How to make Google Maps believe in a non-existent traffic jam


Many peo­ple use the Google Maps appli­ca­tion to mon­i­tor traf­fic con­di­tions. Google tracks the move­ment of users using the geolo­ca­tion func­tion in the smart­phone. When the sys­tem sees that a large num­ber of users are mov­ing slow­ly along the road, it auto­mat­i­cal­ly assumes that there is a traf­fic jam in this place and marks the road in red. It turns out that this fea­ture can be used to trick the sys­tem.
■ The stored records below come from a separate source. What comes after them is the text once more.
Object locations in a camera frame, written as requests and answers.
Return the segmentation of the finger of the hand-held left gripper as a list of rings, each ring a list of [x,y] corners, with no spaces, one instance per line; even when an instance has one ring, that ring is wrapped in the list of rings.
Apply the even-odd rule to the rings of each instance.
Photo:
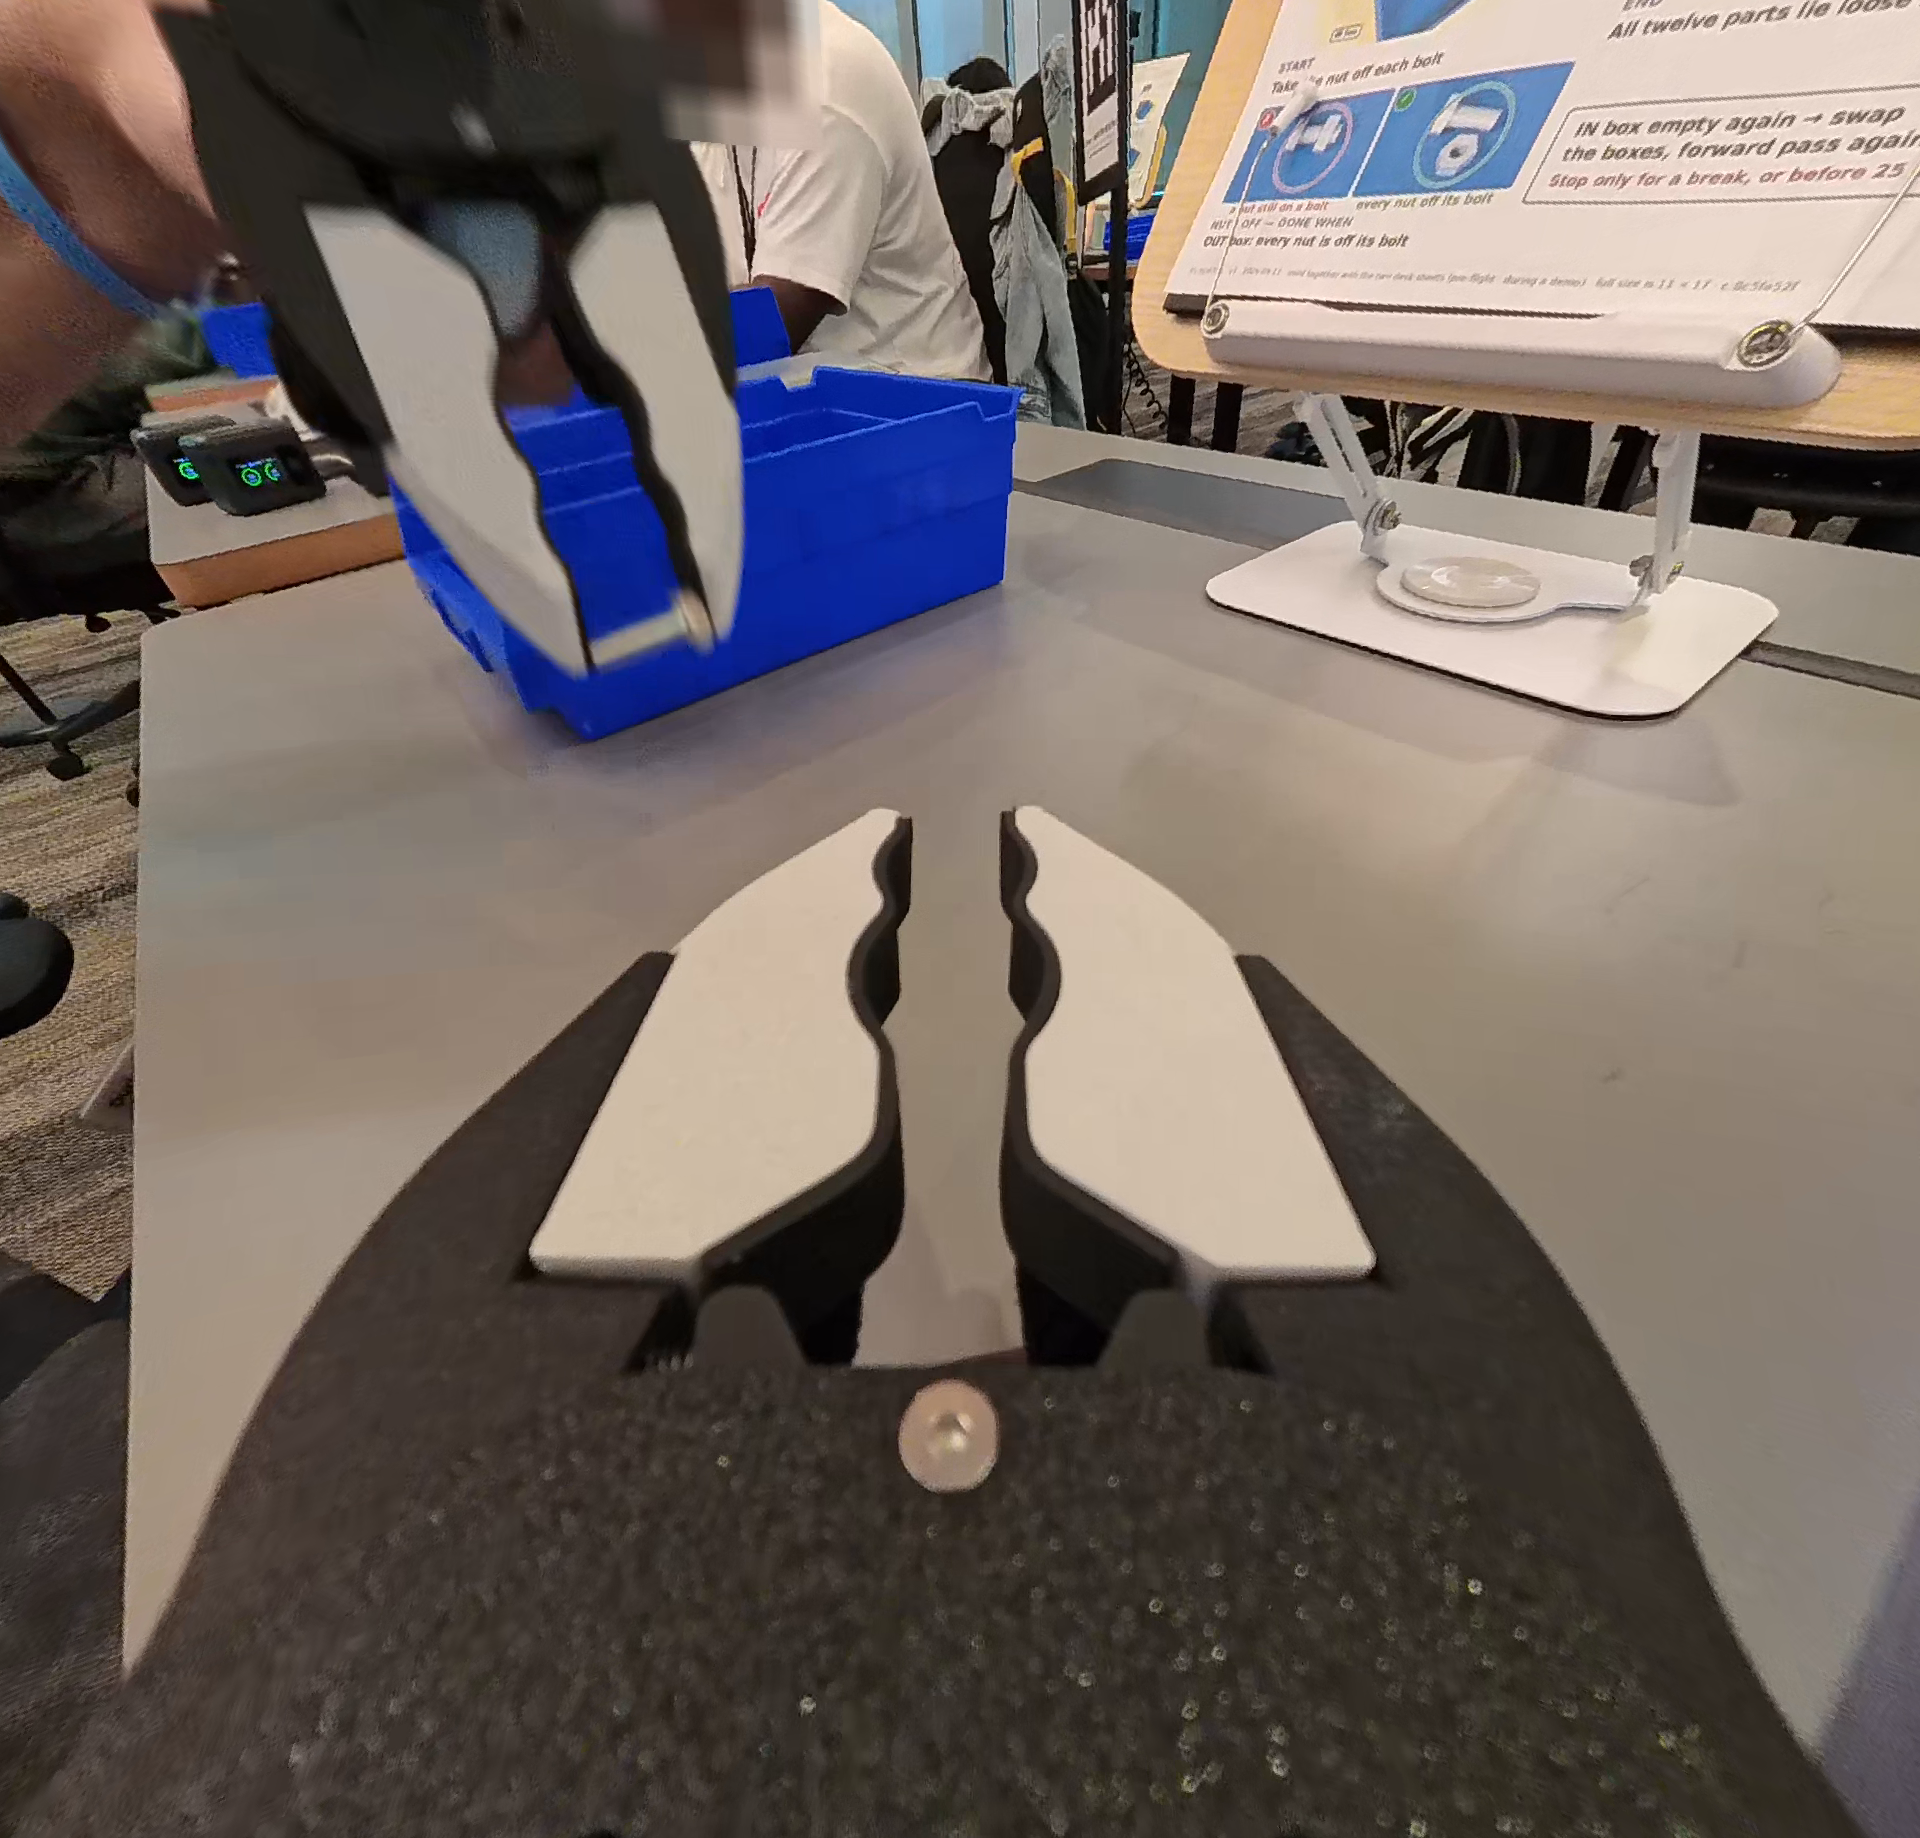
[[[611,203],[588,220],[564,259],[559,343],[588,395],[627,422],[676,591],[707,601],[725,642],[747,549],[733,373],[715,350],[659,205]]]
[[[307,224],[386,418],[390,477],[501,618],[588,674],[581,599],[497,404],[499,341],[478,278],[374,207],[313,205]]]

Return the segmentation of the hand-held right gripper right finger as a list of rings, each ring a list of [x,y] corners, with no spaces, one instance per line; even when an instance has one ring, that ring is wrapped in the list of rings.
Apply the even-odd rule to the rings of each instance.
[[[1380,1257],[1285,1053],[1279,980],[1040,806],[1001,819],[1001,1217],[1035,1366],[1278,1366]]]

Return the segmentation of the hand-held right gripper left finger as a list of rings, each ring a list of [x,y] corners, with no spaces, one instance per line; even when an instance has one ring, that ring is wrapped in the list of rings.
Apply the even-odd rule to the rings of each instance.
[[[904,1217],[900,926],[916,829],[867,812],[676,946],[530,1243],[554,1281],[690,1306],[772,1294],[814,1364],[853,1362]]]

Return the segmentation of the long thin silver bolt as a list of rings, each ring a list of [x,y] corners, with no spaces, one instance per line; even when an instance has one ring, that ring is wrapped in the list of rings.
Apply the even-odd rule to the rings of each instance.
[[[715,623],[707,601],[697,591],[681,587],[660,613],[589,641],[588,656],[589,666],[603,673],[672,646],[709,654],[722,636],[725,632]]]

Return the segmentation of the person's left forearm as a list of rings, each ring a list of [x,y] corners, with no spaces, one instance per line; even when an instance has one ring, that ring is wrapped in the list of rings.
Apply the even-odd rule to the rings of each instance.
[[[227,236],[161,26],[208,0],[3,0],[5,145],[69,224],[156,302],[195,297]],[[144,326],[3,214],[3,442],[11,448]]]

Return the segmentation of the wood-edged grey desk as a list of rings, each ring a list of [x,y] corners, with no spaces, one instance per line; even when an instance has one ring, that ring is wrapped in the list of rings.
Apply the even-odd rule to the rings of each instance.
[[[185,605],[236,601],[404,556],[392,501],[352,477],[333,480],[326,499],[257,516],[183,506],[155,474],[144,483],[151,559]]]

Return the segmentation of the blue wristband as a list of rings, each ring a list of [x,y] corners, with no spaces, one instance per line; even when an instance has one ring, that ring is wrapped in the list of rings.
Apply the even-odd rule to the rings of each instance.
[[[37,177],[20,162],[11,145],[3,145],[3,201],[6,212],[37,236],[71,273],[95,288],[107,304],[137,320],[155,320],[168,313],[168,304],[152,299],[122,278],[92,247],[69,224],[63,212],[41,191]]]

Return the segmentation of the blue denim jacket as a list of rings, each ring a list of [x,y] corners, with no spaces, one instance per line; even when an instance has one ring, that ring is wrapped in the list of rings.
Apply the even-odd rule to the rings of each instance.
[[[1021,413],[1090,424],[1081,328],[1045,84],[977,55],[922,92],[922,131],[947,228],[981,319],[993,376]]]

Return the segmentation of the black framed marker sign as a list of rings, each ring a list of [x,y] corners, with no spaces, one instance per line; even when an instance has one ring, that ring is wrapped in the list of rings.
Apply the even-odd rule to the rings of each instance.
[[[1072,0],[1077,196],[1087,207],[1130,173],[1134,16],[1130,0]]]

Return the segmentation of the white document stand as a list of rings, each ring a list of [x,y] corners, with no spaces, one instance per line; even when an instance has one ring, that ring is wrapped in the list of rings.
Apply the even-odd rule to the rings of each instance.
[[[1690,579],[1706,437],[1917,450],[1917,334],[1813,316],[1518,314],[1209,296],[1166,304],[1191,218],[1250,97],[1281,0],[1232,0],[1139,281],[1140,343],[1169,370],[1292,401],[1349,509],[1209,583],[1274,625],[1600,719],[1690,704],[1780,611]],[[1631,424],[1652,435],[1651,543],[1626,560],[1430,529],[1366,465],[1344,398]]]

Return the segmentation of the instruction sheet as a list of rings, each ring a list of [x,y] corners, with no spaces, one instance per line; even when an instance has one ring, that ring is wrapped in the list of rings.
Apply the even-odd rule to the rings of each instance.
[[[1166,304],[1917,334],[1919,0],[1281,0]]]

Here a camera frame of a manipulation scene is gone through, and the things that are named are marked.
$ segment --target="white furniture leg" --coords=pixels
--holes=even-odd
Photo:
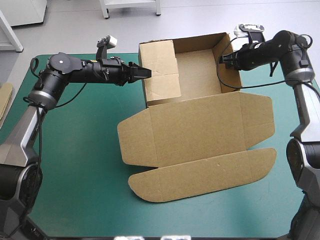
[[[22,52],[24,47],[20,43],[19,39],[17,38],[16,34],[12,30],[11,26],[9,25],[8,21],[6,20],[4,14],[0,10],[0,28],[6,35],[9,42],[2,42],[0,43],[0,50],[16,50],[17,52]]]
[[[109,18],[109,11],[107,10],[105,0],[100,0],[100,5],[101,5],[103,17],[105,19],[108,19]]]
[[[156,15],[161,15],[161,0],[155,0]]]

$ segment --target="open cardboard box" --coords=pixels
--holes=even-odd
[[[247,150],[274,134],[271,99],[217,77],[229,42],[218,33],[139,45],[140,65],[152,70],[143,84],[148,108],[120,122],[118,135],[126,164],[157,167],[129,178],[142,199],[167,202],[252,183],[274,165],[273,148]],[[237,70],[219,67],[226,83],[241,85]]]

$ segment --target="white cabinet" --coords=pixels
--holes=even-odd
[[[47,0],[0,0],[0,10],[10,26],[42,23]]]

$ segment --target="black cable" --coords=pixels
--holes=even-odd
[[[38,89],[42,89],[44,86],[42,78],[40,75],[36,74],[36,69],[38,68],[38,65],[39,65],[39,59],[36,57],[33,57],[30,61],[29,69],[30,69],[32,75],[35,76],[39,80],[39,85],[36,83],[34,86]]]
[[[74,95],[73,98],[71,98],[69,101],[66,101],[66,102],[63,103],[63,104],[60,104],[60,105],[55,106],[55,109],[56,109],[56,108],[60,108],[60,107],[62,107],[62,106],[65,106],[65,105],[67,105],[68,103],[71,103],[71,102],[82,92],[82,90],[85,88],[86,85],[87,85],[87,83],[83,84],[83,86],[80,88],[80,90],[77,92],[77,94]]]

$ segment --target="green table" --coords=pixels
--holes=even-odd
[[[115,54],[137,62],[136,53]],[[94,54],[75,55],[95,59]],[[38,69],[49,55],[38,57]],[[283,79],[278,67],[241,72],[243,85]],[[0,143],[27,108],[35,78],[27,72],[0,131]],[[70,84],[61,98],[69,100],[81,84]],[[246,90],[273,100],[275,134],[254,148],[274,147],[277,159],[262,180],[228,190],[167,203],[139,199],[129,188],[130,175],[147,168],[123,163],[117,124],[145,108],[142,84],[118,87],[88,84],[75,101],[49,111],[43,124],[43,183],[31,218],[49,236],[277,237],[289,231],[303,198],[286,158],[290,132],[298,125],[294,93],[286,84]]]
Ger­man artist Simon Weck­ert has learned how to gen­er­ate non-exis­tent traf­fic jams. He sim­ply loaded 99 smart­phones into a cart and began to roll them through the streets. As exper­i­ments show, the method works. The cart with smart­phones, in fact, imi­tates 99 full-size pas­sen­ger cars locat­ed at the same time in the same place. The fact that the sig­nals come from one point, the sys­tem writes off on errors in nav­i­ga­tion. As a result, even on an emp­ty road, a traf­fic jam is dis­played in Google Maps.

The fun­ny thing is that this method affects oth­er Google Maps users as well. When the sys­tem sees a traf­fic jam on a sec­tion of the road, it auto­mat­i­cal­ly starts lay­ing routes in alter­na­tive ways. Thus, in sev­er­al cas­es, Weck­ert man­aged to com­plete­ly clear the road, ensur­ing that not a sin­gle car drove onto it.

Of course, not all dri­vers in the world use Google Maps. But it should be under­stood that this map ser­vice is inte­grat­ed into many appli­ca­tions, such as Airbnb and Uber. “Google Maps has fun­da­men­tal­ly changed our under­stand­ing of what a map is, how we inter­act with maps, removed many tech­no­log­i­cal lim­i­ta­tions and influ­enced how maps look aes­thet­i­cal­ly”, Weck­ert writes on his web­site. Accord­ing to the artist, Google Maps have a huge impact on real­i­ty. So, know­ing how to manip­u­late this sys­tem, you know how to manip­u­late real­i­ty.